- EXERCISE DIRECTIONS: Should pictures appear among the records, leave them out, and copy exactly only the lines from the first through the one with "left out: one", inclusive.
╔══
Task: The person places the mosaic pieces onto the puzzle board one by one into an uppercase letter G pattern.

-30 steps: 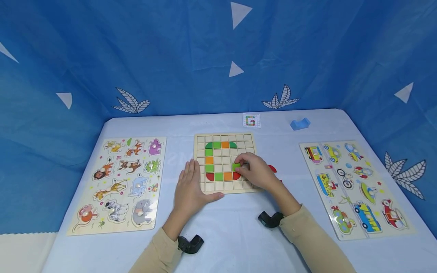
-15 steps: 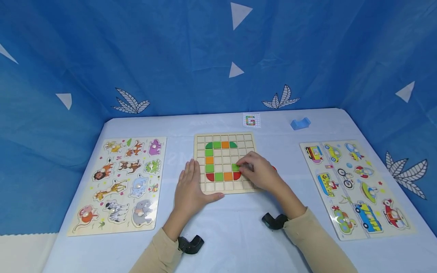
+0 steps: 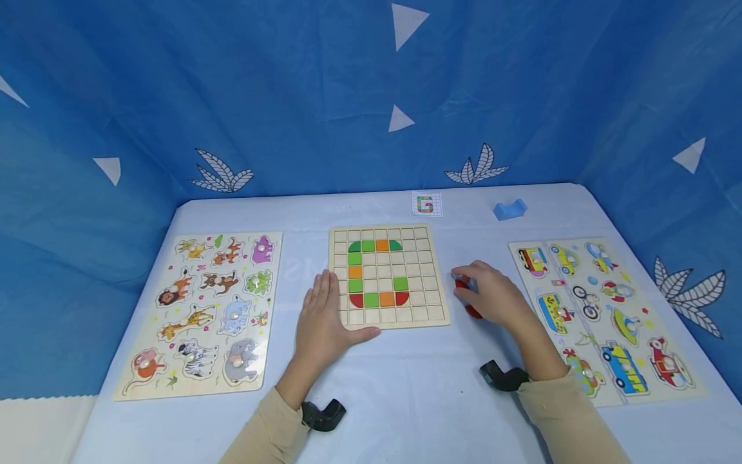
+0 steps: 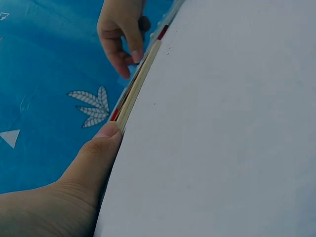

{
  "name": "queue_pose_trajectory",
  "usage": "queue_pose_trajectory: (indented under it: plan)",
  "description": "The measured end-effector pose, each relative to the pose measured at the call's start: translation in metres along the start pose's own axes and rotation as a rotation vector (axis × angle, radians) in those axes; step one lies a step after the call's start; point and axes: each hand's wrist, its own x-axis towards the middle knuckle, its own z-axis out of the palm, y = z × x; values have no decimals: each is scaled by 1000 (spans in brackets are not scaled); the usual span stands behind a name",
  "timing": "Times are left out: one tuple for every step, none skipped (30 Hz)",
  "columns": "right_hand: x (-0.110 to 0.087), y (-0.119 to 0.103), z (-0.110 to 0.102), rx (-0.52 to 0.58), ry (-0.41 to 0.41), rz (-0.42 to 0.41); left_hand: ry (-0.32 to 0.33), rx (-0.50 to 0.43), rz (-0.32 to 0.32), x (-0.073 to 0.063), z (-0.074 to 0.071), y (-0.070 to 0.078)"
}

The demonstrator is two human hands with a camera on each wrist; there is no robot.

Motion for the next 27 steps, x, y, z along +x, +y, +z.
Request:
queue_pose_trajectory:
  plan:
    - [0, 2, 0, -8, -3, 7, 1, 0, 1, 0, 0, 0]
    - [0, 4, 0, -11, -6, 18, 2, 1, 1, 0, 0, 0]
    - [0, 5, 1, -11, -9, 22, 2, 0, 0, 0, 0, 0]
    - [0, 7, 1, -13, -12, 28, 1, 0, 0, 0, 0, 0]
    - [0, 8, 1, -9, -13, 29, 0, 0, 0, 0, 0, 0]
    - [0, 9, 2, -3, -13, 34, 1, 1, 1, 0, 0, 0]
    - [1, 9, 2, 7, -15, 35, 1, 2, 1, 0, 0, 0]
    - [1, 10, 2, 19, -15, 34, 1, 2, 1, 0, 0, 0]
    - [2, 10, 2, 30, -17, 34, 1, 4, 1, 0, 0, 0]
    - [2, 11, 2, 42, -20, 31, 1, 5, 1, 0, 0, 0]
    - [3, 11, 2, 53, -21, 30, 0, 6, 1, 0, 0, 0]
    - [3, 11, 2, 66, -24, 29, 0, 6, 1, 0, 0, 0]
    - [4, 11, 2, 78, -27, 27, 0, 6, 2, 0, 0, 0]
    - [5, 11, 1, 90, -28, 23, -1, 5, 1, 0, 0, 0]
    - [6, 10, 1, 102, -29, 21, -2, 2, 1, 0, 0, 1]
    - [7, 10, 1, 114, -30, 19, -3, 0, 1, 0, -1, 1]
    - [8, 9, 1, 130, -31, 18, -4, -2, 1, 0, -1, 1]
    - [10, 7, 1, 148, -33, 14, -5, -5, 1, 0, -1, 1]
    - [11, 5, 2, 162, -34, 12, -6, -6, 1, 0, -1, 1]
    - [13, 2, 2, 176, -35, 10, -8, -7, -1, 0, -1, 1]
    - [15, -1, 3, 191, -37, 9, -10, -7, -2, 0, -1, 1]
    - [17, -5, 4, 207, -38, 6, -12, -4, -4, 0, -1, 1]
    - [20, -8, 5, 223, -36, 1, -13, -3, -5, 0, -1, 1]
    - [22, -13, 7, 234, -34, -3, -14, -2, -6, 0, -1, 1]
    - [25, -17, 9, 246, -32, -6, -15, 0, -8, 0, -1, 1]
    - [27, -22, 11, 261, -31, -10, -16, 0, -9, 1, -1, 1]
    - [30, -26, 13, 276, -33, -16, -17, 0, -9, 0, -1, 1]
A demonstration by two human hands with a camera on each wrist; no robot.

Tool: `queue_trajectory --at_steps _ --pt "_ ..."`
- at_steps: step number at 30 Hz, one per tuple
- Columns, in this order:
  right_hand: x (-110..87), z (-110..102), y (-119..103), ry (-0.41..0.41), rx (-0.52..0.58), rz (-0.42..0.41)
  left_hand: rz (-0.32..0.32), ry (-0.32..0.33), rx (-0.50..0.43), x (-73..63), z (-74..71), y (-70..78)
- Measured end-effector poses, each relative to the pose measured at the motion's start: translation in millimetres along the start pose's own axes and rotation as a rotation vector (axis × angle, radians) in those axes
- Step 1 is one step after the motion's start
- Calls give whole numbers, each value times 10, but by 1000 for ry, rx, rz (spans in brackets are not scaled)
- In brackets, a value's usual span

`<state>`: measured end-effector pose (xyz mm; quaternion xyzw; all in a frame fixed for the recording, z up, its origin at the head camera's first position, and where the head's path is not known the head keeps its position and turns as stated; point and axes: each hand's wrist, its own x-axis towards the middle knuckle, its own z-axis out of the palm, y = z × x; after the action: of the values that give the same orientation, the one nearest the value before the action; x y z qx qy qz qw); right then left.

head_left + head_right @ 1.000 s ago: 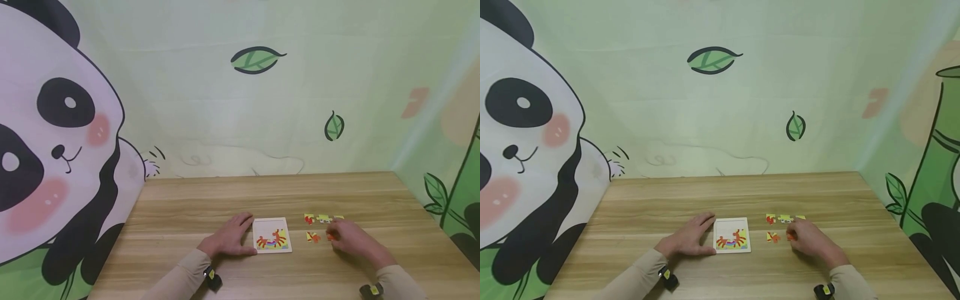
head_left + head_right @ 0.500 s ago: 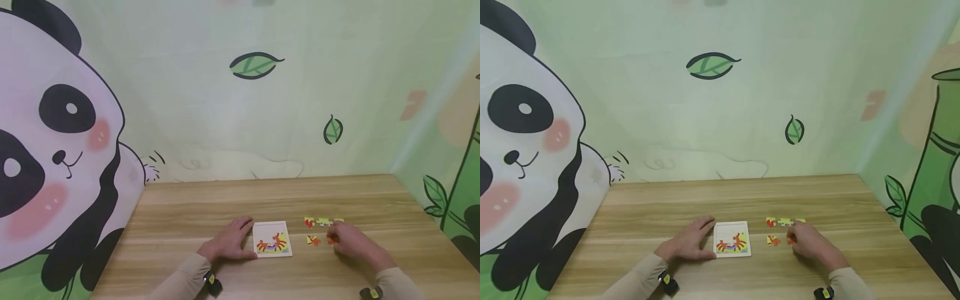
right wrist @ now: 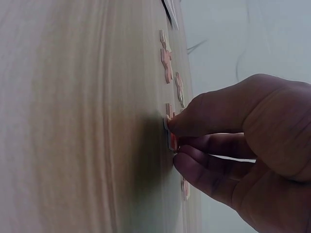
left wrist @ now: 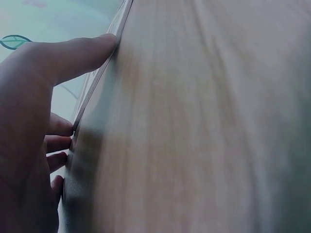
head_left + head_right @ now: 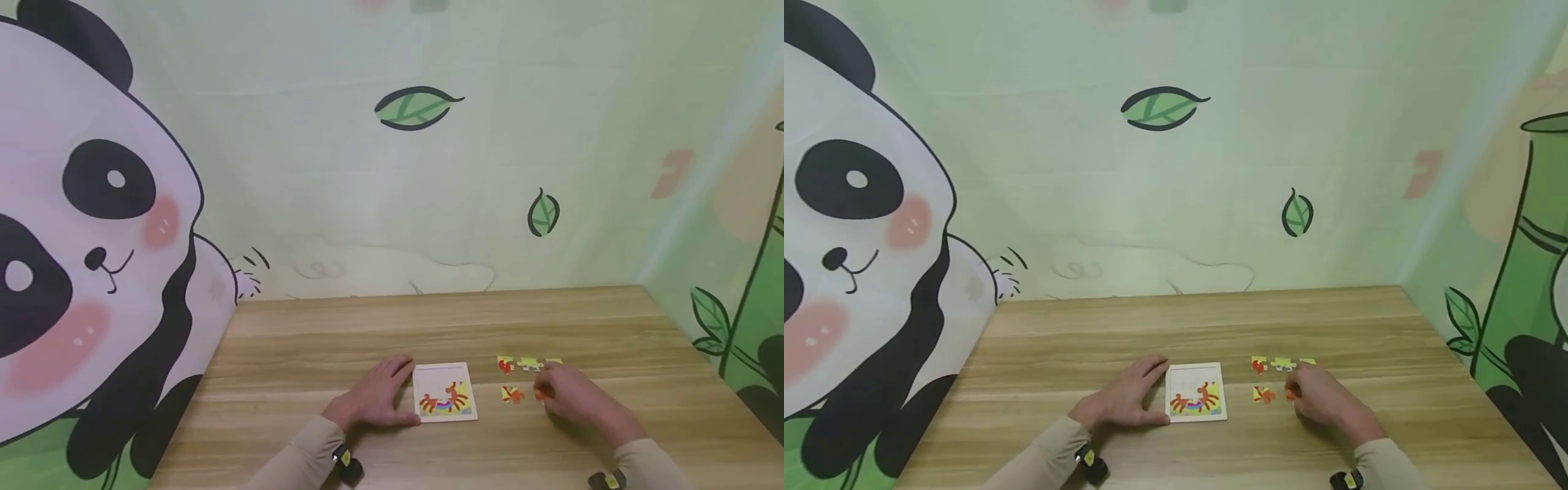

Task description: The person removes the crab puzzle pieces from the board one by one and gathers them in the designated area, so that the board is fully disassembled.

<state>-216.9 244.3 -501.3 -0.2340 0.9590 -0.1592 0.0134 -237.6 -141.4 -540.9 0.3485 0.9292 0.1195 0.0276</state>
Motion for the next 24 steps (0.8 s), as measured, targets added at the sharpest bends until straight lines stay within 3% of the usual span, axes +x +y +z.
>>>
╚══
- TASK SOLUTION:
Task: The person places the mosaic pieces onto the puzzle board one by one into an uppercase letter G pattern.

-30 steps: 
-15 steps: 
+0 steps: 
+0 steps: 

{
  "name": "queue_pose_trajectory",
  "usage": "queue_pose_trajectory: (indented under it: plan)",
  "description": "The measured end-effector pose, each relative to the pose measured at the call's start: translation in metres along the start pose's own axes and rotation as a rotation vector (axis × angle, radians) in those axes; step one lies a step after the call's start; point and axes: each hand's wrist, its own x-axis towards the middle knuckle, its own z-axis out of the palm, y = z × x; values have no decimals: each is scaled by 1000 (spans in brackets are not scaled); the usual span stands behind a name",
  "timing": "Times are left out: one tuple for every step, none skipped (30 Hz)",

Thus the exercise is complete.